To attain the fellow designation is “a very high professional benchmark of skill. It’s a real feather in the cap of the community where that person works and lives to have someone of that standing among them,” said Jonathan Hall, director of the committee on professional certification for the American Guild of Organists. “It’s a test of comprehensive musicianship.”

Bickers is associate director of music and principal organist for Village Presbyterian Church, in Prairie Village, but she also teaches organ lessons and performs in concerts around the country and the world.

“You tend to cobble together a living, because it’s hard to find just one job where you only play the organ,” she said.

She’s leading a committee to commission 13 new works for the organ in advance of the guild’s 2018 convention in Kansas City.

“We gotta get new things written as well as have a great love for the old stuff, so I try to reflect that in my concerts,” said Bickers, who has a doctorate in music from the University of Kansas.

Village Presbyterian is in the process of replacing its pipe organ, but the church is expecting to have one ready to play in the next few months. That’s okay, though, because Bickers doesn’t just play the organ. As well as leading regular and hand bell choirs at the church, she also plays harpsichord, piano, clarinet, oboe and English horn.

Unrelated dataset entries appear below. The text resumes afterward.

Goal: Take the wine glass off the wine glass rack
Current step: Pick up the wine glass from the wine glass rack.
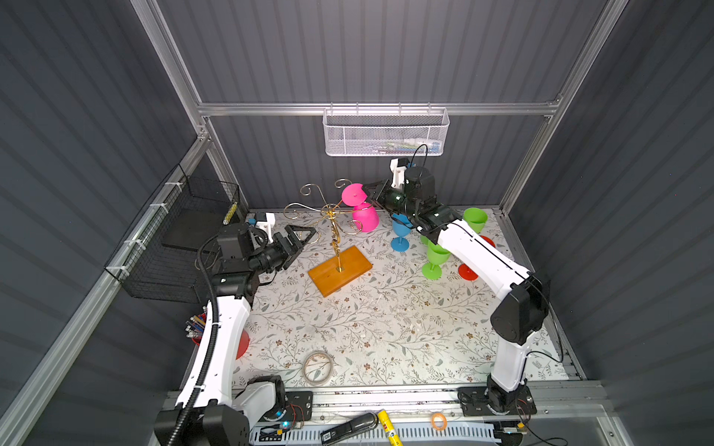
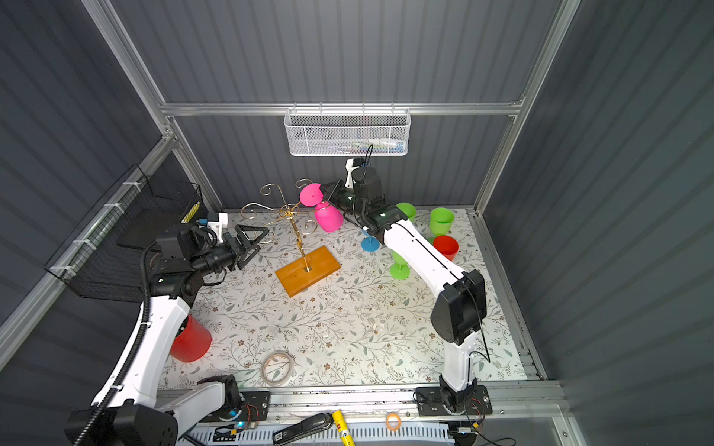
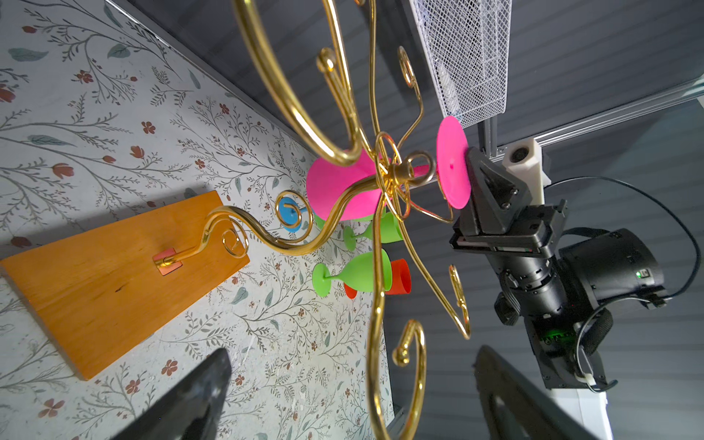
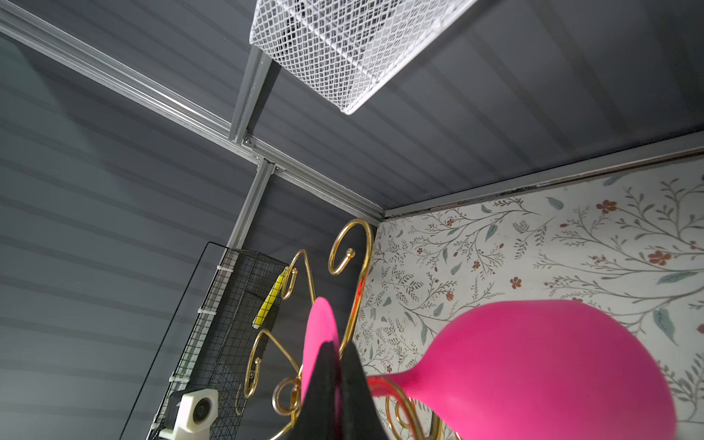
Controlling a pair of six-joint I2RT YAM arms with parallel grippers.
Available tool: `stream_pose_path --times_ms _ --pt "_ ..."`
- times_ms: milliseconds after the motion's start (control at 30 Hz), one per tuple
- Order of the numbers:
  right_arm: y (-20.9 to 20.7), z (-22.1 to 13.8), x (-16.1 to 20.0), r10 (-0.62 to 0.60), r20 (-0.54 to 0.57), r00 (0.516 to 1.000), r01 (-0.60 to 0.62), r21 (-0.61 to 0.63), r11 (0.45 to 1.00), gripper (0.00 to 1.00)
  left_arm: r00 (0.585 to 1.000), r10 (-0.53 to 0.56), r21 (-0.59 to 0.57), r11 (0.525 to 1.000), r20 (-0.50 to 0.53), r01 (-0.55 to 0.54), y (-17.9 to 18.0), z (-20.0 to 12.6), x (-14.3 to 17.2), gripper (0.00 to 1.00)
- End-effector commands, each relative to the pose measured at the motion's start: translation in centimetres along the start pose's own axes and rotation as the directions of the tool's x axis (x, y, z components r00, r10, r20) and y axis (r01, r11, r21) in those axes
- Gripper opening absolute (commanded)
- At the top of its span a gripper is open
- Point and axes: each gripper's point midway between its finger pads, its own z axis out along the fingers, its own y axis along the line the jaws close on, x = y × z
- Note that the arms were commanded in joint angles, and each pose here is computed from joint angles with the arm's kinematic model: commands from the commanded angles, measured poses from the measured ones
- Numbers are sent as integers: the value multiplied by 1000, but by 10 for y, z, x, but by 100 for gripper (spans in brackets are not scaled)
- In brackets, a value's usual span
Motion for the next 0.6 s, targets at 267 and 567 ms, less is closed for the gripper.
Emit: stream_pose_path --times_ms 267,567 --pt "5 -12 -52 -3 137 991 8 -39 999 0 998 64 -4 998 24 -64 -17 -12 -4 100" --pt "3 -39 -72 -48 190 981 53 -19 998 0 993 110 -99 990 43 -105 -10 -22 -5 100"
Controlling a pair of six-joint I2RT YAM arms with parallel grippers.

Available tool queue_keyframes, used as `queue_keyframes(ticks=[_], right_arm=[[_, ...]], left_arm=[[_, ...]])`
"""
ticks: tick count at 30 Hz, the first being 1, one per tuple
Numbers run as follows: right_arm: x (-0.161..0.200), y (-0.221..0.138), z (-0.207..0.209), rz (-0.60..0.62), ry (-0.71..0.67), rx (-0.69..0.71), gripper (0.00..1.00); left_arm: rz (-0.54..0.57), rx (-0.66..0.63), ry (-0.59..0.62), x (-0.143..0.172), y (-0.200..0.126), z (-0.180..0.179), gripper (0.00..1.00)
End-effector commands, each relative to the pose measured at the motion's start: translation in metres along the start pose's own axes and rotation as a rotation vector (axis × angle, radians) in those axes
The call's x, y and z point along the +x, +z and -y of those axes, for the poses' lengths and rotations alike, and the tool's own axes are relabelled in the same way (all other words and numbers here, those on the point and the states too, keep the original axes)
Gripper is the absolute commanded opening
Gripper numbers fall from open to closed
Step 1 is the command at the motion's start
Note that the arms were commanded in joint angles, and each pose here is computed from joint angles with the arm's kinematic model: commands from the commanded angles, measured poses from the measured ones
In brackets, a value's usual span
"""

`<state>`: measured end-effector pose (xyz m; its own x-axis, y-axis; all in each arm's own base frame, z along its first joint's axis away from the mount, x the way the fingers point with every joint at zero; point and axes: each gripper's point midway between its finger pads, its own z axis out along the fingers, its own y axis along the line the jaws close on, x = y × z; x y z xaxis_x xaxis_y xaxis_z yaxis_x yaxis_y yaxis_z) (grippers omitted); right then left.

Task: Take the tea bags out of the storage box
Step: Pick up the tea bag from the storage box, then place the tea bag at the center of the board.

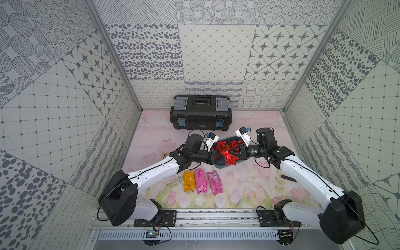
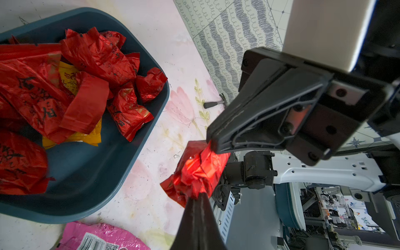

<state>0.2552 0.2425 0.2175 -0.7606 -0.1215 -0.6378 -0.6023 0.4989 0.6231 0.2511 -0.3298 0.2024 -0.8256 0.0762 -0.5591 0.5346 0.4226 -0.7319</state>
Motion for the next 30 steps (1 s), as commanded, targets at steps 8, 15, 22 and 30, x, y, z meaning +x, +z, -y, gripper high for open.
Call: queue_keyframes(ticks=[8,15,22,30], right_arm=[[0.047,-0.004,0.017,-0.028,0.263,0.091,0.0],[0.098,0.027,0.04,-0.08,0.452,0.159,0.0],[0.106,0.058,0.06,-0.124,0.463,0.203,0.0],[0.107,0.063,0.083,-0.12,0.441,0.303,0.24]], left_arm=[[0.22,-0.151,-0.125,-0.022,-0.028,-0.023,0.79],[0.305,-0.469,-0.452,-0.001,-0.06,-0.086,0.79],[0.221,-0.561,-0.596,0.02,-0.062,-0.109,0.76],[0.189,-0.568,-0.612,0.029,-0.059,-0.113,0.75]])
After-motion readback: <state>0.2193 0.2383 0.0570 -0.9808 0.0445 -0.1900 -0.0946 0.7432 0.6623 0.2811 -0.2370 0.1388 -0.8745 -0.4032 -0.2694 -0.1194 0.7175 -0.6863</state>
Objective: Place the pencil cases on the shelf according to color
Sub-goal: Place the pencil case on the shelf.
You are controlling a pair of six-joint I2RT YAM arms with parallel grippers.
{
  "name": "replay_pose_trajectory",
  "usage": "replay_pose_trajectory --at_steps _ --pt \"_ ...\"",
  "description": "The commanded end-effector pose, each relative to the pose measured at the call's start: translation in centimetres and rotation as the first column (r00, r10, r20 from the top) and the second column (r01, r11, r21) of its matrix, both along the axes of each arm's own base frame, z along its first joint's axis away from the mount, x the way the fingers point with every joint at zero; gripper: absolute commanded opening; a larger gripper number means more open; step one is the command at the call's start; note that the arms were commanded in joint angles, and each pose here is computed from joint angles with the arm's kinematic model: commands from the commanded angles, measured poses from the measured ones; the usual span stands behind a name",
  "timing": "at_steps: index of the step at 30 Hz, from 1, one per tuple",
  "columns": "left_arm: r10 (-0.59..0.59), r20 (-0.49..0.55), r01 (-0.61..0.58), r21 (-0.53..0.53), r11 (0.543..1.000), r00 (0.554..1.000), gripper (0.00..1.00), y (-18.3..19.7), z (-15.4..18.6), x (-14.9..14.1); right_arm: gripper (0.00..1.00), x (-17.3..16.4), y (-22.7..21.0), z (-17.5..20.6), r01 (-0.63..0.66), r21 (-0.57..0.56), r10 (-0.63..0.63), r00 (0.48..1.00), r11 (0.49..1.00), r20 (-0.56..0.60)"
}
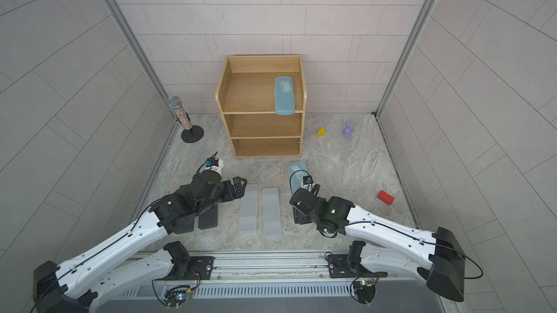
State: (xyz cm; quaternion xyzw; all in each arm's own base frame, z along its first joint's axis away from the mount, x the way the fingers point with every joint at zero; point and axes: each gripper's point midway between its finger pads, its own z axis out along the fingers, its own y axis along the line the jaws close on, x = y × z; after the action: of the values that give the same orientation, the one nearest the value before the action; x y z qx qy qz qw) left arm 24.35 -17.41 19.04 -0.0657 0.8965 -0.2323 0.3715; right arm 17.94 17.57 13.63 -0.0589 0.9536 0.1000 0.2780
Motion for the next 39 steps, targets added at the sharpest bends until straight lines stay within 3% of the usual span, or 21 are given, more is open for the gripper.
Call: replay_pose_trajectory --at_steps 1,5,12,23,26,28,31,39 --pt "-0.013 0.011 0.013 0.006 1.0 1.0 1.0 -0.1 2.2 1.3 0.56 -0.3 -1.1 2.4 -0.032 -0.047 0.034 0.999 0.998 0.031" --pt "-0.032 0.004 0.032 -0.021 0.999 0.999 1.0 0.1 4.2 2.9 0.56 0.3 0.1 6.1 -0.071 -0.009 0.072 0.994 0.997 0.078" --pt "0.002 -0.003 -0.002 -0.037 0.999 1.0 1.0 3.6 6.9 5.8 0.57 2.9 3.4 12.6 -0.114 0.038 0.106 0.98 0.993 0.17" --pt "0.007 0.104 -0.004 -0.023 1.0 0.995 1.0 3.8 10.6 8.9 0.58 10.2 7.7 20.6 -0.069 0.098 0.037 0.956 0.993 0.292" --pt "0.013 0.141 -0.011 -0.02 1.0 0.99 1.0 4.1 11.3 9.3 0.6 12.0 9.5 22.2 -0.108 0.123 0.063 0.942 0.986 0.328" --pt "0.004 0.146 -0.001 -0.02 1.0 0.989 1.0 3.9 11.1 9.7 0.62 13.6 10.5 23.0 -0.143 0.156 0.082 0.936 0.977 0.343" --pt "-0.006 0.116 0.007 -0.013 1.0 0.993 1.0 3.7 10.1 10.1 0.53 16.0 11.3 24.4 -0.142 0.214 0.056 0.929 0.966 0.365" --pt "0.006 0.113 -0.005 -0.012 1.0 0.994 1.0 4.5 8.5 10.5 0.57 20.6 13.7 26.0 -0.152 0.242 0.046 0.917 0.958 0.396"
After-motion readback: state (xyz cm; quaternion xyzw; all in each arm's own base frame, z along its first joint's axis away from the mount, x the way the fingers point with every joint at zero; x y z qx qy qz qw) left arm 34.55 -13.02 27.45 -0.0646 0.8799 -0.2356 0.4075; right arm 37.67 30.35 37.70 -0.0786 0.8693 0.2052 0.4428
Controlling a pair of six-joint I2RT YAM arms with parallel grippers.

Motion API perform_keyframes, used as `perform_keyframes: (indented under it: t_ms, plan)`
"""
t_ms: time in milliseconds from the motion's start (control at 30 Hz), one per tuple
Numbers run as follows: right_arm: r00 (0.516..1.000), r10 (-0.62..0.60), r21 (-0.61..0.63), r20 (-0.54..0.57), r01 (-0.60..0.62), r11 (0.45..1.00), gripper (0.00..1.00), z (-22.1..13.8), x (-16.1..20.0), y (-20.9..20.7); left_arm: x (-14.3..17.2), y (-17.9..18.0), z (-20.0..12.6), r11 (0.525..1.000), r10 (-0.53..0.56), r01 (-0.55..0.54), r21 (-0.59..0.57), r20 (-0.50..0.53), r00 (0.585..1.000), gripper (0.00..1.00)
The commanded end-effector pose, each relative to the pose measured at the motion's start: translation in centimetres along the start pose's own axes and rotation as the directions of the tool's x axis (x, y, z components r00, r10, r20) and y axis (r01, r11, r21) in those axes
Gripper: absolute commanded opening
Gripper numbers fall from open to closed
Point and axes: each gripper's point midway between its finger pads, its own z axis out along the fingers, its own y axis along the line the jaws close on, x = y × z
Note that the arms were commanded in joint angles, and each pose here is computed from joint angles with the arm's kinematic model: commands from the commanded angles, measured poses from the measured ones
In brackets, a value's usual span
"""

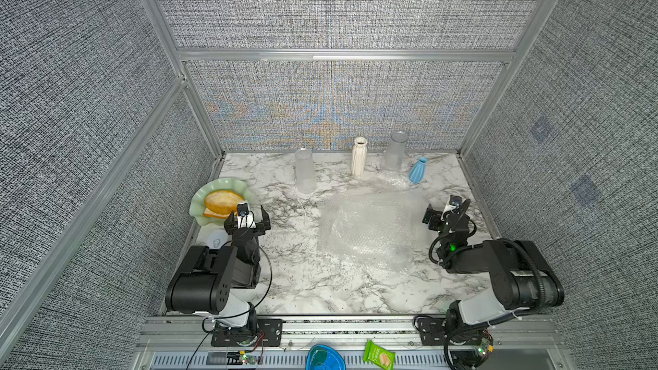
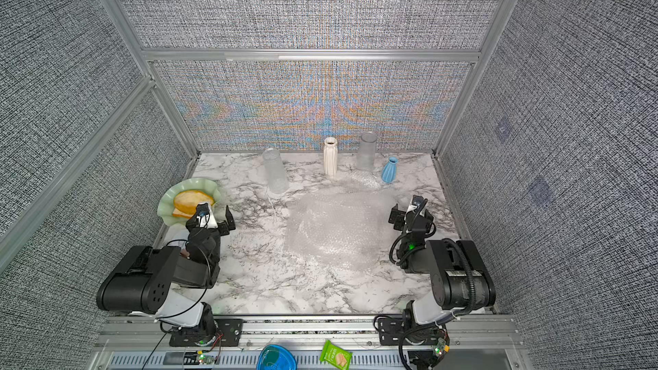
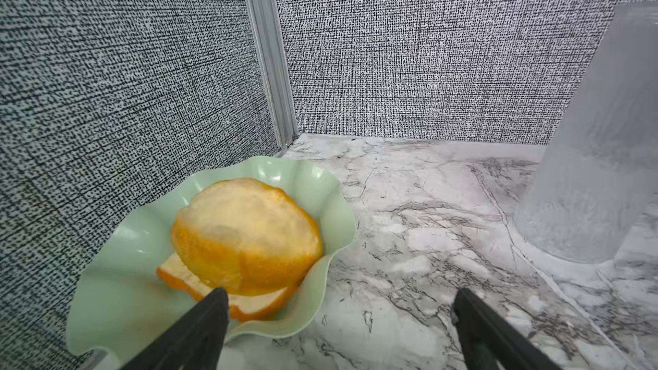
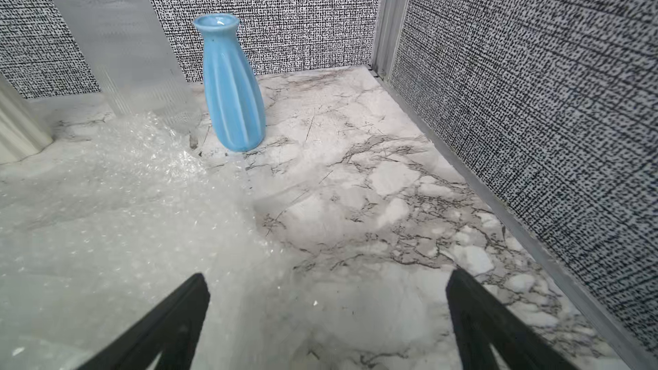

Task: Unwrap the vase from the bubble wrap
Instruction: Reset both arms

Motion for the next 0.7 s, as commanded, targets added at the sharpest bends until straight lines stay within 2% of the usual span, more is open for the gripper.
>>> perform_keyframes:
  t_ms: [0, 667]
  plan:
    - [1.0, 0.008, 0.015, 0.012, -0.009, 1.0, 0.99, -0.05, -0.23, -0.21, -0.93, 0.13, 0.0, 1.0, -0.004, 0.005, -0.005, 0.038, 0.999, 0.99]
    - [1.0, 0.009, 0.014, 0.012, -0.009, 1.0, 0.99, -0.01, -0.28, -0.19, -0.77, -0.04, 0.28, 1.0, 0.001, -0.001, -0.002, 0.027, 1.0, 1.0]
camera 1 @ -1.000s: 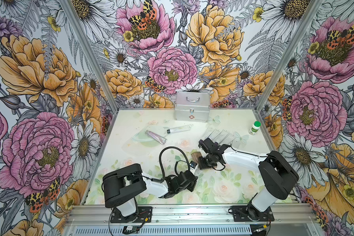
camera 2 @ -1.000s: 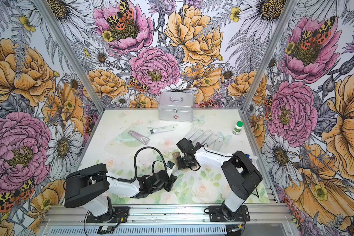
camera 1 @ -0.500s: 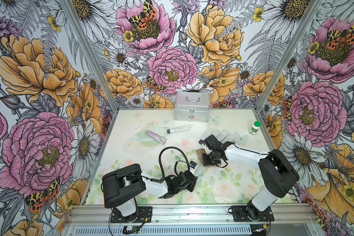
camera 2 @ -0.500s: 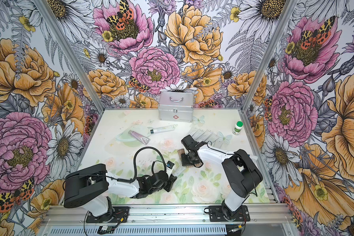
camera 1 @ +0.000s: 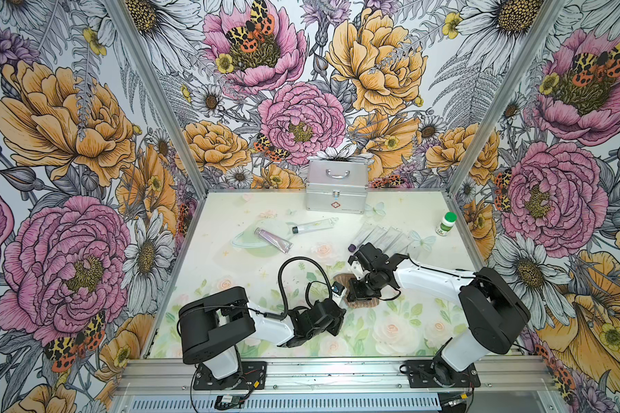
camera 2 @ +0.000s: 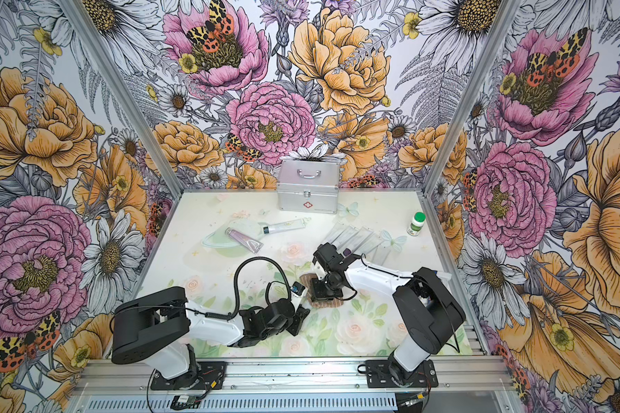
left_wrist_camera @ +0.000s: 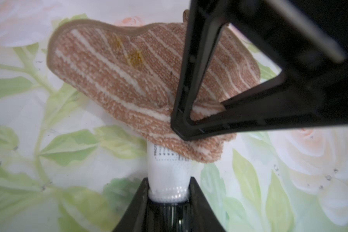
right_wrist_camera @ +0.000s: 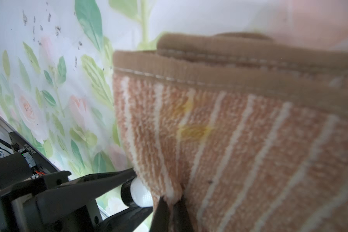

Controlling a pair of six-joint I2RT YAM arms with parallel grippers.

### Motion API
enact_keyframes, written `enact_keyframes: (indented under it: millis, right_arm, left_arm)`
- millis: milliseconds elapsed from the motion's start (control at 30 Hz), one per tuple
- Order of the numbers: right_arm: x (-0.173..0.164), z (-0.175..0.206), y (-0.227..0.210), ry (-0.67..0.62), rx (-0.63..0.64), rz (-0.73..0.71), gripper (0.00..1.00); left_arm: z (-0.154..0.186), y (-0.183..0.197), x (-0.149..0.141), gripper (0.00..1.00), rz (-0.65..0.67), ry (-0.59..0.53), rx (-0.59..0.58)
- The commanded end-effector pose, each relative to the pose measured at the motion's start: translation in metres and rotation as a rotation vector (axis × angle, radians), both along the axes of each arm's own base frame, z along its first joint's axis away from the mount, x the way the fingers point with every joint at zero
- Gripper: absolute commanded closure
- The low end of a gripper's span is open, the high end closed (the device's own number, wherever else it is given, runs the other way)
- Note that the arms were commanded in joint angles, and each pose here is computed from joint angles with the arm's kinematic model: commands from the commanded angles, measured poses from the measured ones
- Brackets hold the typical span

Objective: Wipe the surface of the toothpaste tube
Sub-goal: Wipe the dirt from the toothpaste tube.

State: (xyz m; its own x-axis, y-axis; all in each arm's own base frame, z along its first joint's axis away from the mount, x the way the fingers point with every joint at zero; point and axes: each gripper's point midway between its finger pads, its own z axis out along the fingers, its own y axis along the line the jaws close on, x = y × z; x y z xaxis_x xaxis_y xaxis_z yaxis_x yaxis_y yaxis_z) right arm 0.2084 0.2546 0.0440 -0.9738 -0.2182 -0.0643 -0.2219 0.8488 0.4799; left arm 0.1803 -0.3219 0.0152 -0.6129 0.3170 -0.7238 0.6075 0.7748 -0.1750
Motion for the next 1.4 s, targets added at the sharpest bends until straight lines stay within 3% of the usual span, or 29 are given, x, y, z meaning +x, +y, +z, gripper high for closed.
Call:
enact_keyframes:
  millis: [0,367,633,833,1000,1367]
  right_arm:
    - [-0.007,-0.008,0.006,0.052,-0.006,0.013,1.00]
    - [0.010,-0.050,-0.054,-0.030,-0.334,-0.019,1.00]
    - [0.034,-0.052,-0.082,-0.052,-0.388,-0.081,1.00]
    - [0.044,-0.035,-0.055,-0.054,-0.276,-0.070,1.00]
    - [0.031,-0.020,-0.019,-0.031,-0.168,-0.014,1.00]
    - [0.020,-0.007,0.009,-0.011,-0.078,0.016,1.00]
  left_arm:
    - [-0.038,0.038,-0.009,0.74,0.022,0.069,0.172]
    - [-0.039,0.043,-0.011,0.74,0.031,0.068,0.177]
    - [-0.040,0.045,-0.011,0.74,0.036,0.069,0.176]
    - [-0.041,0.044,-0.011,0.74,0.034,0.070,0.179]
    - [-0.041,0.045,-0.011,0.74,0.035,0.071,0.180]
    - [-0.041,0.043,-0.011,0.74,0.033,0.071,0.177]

While the organ at the church is out of commission, Bickers’ been going to other local churches to practice and “keep my chops up,” she said.

She got started with the organ at age 12, when she won a year’s worth of private lessons from a piano competition in Washington, D.C., where she grew up. Around the same time, she started playing for church services.

“I was learning church music at the same time as I was learning how to play the organ,” she said.

She had musical experience to draw upon, but learning to play the organ was a completely new experience.

“It’s not as much like the piano as you might think,” she said. “Really, the only thing they have in common is that the keyboards look the same and that the music kind of looks the same, but the technique involved to play it is very different.”

Still, knowing the piano helps, but you have to put in a lot of hard work to learn the organ.

“When you try to combine the feet with the hands, that’ll trip you up. … It took a while, but eventually, you reach that moment of nirvana, that moment of, ‘Ah, that’s how it works together,’” she said. “And it’s fun to observe that in my students too.”

Some of her own favorite performance moments are when she gets to improvise.

“It’s the best instrument to improvise with, because you can start with the sound,” Bickers said. “An organ has got all these different sounds on it: ones that imitate flutes; ones that sound like trumpets. That just opens up the imagination,” she said. “The instrument can be an entire orchestra if you know what you’re doing.”